__Given information__:

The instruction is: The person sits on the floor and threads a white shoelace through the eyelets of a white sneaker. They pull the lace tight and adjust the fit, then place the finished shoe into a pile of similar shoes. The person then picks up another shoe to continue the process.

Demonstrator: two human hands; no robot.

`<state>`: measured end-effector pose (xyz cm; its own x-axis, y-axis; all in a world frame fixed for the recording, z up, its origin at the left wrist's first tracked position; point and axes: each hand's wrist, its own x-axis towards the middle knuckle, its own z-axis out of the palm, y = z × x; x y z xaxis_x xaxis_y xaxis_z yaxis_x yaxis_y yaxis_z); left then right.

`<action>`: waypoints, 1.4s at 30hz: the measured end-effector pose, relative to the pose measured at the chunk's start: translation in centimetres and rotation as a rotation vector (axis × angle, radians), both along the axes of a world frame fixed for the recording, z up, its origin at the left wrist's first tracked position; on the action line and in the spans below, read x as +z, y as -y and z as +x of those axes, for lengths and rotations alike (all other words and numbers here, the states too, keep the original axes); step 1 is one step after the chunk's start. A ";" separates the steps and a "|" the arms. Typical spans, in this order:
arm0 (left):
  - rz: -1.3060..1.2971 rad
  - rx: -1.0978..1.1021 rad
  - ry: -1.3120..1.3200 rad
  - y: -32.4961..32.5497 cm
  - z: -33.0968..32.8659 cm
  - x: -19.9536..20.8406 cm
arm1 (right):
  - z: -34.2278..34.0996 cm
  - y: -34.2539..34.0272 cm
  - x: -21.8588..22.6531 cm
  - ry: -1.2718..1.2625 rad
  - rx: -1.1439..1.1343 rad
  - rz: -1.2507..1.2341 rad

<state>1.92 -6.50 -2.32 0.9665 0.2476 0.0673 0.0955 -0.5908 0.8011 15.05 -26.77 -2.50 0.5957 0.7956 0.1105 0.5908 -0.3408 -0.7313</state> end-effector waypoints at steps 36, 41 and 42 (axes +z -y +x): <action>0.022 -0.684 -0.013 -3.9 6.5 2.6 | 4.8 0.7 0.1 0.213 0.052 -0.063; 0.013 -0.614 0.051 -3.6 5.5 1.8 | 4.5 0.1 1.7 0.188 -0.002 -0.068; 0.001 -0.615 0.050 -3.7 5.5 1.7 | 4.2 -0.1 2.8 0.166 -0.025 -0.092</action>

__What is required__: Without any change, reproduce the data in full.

__Problem solution__:
The instruction is: The person sits on the floor and threads a white shoelace through the eyelets of a white sneaker. They pull the lace tight and adjust the fit, then place the finished shoe into a pile of similar shoes. The person then picks up another shoe to continue the process.

Demonstrator: two human hands; no robot.

`<state>`: measured end-effector pose (xyz cm; its own x-axis, y-axis; all in a world frame fixed for the recording, z up, its origin at the left wrist's first tracked position; point and axes: each hand's wrist, its own x-axis towards the middle knuckle, its own z-axis out of the palm, y = z × x; x y z xaxis_x xaxis_y xaxis_z yaxis_x yaxis_y yaxis_z); left then right.

`<action>`: waypoints, 1.4s at 30hz: the measured end-effector pose, relative to the pose measured at the chunk's start: translation in centimetres and rotation as a rotation vector (axis × angle, radians), both along the axes of a world frame fixed for the recording, z up, its origin at the left wrist's first tracked position; on the action line and in the spans below, read x as +z, y as -y and z as +x of those axes, for lengths and rotations alike (all other words and numbers here, the states too, keep the original axes); step 1 is one step after the chunk's start. A ";" separates the steps and a "|" the arms. Typical spans, in this order:
arm0 (left):
  - rz: -1.3060..1.2971 rad
  - rx: -1.0978..1.1021 rad
  - ry: -1.3120..1.3200 rad
  - y: -32.4961..32.5497 cm
  - z: -33.0968..32.8659 cm
  - x: -19.9536..20.8406 cm
arm1 (right):
  - z: -34.2278..34.0996 cm
  - y: -34.2539..34.0272 cm
  - x: -21.8588..22.6531 cm
  - ry: -1.2718..1.2625 rad
  - rx: -1.1439..1.1343 rad
  - rz: -1.2507..1.2341 rad

<state>1.92 -6.50 -2.32 0.9665 0.2476 0.0673 0.0955 -0.5908 0.8011 15.05 -26.77 -2.50 0.5957 0.7956 0.1105 0.5908 -0.3408 -0.7313</state> end-effector waypoints at steps 36, 41 and 42 (axes +z -y +x): <action>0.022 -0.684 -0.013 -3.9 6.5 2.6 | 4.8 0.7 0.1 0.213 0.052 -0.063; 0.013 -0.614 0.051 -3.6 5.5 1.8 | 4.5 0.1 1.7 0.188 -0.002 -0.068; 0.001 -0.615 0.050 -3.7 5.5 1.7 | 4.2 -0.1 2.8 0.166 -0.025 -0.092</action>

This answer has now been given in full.